_WHAT THIS TASK INVOLVES_
Reproduce the data below exactly. Skip the pictures.

━━━━━━━━━━

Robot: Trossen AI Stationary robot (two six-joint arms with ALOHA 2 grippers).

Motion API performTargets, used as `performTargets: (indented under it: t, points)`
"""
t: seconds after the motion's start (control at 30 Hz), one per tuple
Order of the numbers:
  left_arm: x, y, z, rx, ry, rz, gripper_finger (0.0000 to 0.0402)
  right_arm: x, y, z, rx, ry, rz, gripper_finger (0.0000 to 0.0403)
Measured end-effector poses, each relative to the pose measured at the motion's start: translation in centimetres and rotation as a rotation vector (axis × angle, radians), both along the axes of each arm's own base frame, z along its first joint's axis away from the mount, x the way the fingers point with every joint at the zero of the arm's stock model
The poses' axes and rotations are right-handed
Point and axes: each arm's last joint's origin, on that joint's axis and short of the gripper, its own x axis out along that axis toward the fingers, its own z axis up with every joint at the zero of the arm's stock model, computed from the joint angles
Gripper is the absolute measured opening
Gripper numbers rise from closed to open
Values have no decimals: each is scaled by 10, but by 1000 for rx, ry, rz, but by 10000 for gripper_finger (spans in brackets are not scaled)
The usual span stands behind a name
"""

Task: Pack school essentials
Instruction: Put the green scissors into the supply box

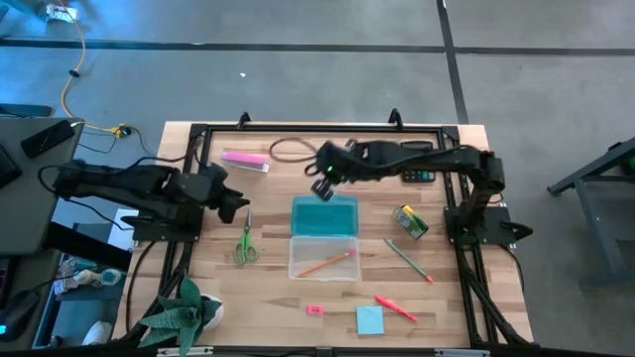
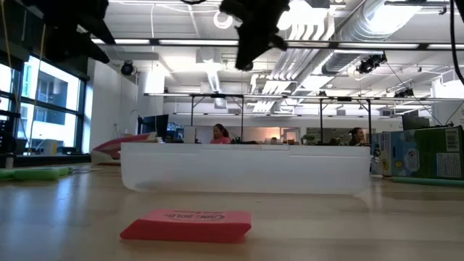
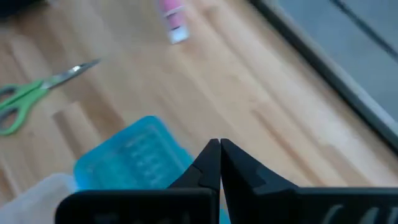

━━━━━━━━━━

_RESULT OF THIS EXERCISE_
Robot: Trossen AI Stationary robot (two six-joint arms with ALOHA 2 grippers).

Motion API performTargets, used as `performTargets: (indented under it: t, points)`
"""
t: seconds after the motion's start (control at 30 Hz), one per tuple
Order of the numbers:
  left_arm: x, y, z, rx, ry, rz, gripper_finger (0.0000 to 0.0402)
  right_arm: x, y, z, rx, ry, rz, gripper_finger (0.0000 to 0.0403)
Measured end-effector poses, each relative to the pose measured at the motion's start: translation in centimetres and rotation as a rotation vector (axis × angle, radians), both along the axes of each arm's own base frame, z along its first joint's axis away from the mount, x the way the fingers point with every joint at the zero of the arm's stock model
The poses' axes and rotations are right-handed
Point and axes: each arm's last joint's origin, on that joint's axis and short of the gripper, its own x axis out along that axis toward the fingers, its own z axis up with every joint at the zero of the arm's stock model, computed from the joint angles
Gripper is the absolute measured opening
Gripper numbers rise from closed to open
Values have no decimals: each is scaled by 10, but by 1000 for rx, ry, rz, but by 10000 for gripper_finger (spans in brackets are not scaled)
The usual span stands behind a name
"""

Task: Pack school essentials
Instruction: Put the green scissors into the supply box

No more is needed to finish this exercise.